A lot of hard issues are presented in this book, and I am sure these are what have drawn readers. There is a broken family, mental illness, drinking, the pressure of athletics and schoolwork, drugs, smoking, and sex. All of these have the potential to affect a teenager’s life, and they ought to be in a book. However, I think by putting them all in a single book, Warman prevented herself from actually saying much about them. There was too much going on and it could not all be handled in the page length.

I do not want to argue that Breathless should have been didactic. I also understand that because the book is written in first person from Katie’s point of view during her teenage years, it is appropriate that she cannot see the ultimate outcomes of her actions and thus spout a sermon about tolerating people of other faiths or the evils of smoking. However, it would have been much more realistic if Warman had added more consequences for her characters. Every single weekend, the students party—drinking, smoking, doing drugs, all unsupervised. Not a single one ever did something they regretted in their drunken state, however, or needed to be sent for medical care because they overdid it.
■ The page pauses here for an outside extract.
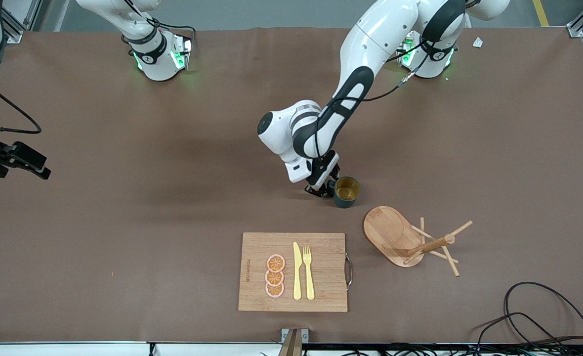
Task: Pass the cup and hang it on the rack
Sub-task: 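Grasp the teal mug by its handle with the left gripper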
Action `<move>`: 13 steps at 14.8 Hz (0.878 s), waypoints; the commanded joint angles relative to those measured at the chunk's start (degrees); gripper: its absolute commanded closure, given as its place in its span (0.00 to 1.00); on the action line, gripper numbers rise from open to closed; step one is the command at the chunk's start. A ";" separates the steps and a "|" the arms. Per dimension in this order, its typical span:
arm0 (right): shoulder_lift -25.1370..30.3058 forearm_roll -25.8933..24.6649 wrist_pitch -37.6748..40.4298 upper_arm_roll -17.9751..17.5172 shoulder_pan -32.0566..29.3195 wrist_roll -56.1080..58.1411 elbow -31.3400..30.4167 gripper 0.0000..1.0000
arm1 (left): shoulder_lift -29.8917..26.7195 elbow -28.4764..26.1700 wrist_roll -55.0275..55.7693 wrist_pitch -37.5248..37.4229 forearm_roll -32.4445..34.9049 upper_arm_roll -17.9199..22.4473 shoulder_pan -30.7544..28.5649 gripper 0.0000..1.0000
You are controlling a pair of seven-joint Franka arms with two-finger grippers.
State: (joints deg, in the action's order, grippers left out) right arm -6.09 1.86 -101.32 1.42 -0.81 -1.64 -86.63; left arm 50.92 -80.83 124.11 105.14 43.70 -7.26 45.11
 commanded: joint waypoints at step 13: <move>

Adding such a scene would not have been preachy of Warman; it would have been life.

There are three instances in the book when Katie stops to think about what she is doing. (Spoiler ahead.) Once, her wild partying causes her to vomit during a summer camp swim practice and she needs to talk to the coach about whether she should be allowed on the team. Once, she mentions her chain smoking is making it a bit difficult for her to breath—but she remains the best swimmer on her team and does not make a successful effort to quit. After cheating on her boyfriend, she has one or two sentences of reflection about how she feels bad and not fulfilled like everyone says they are after having sex.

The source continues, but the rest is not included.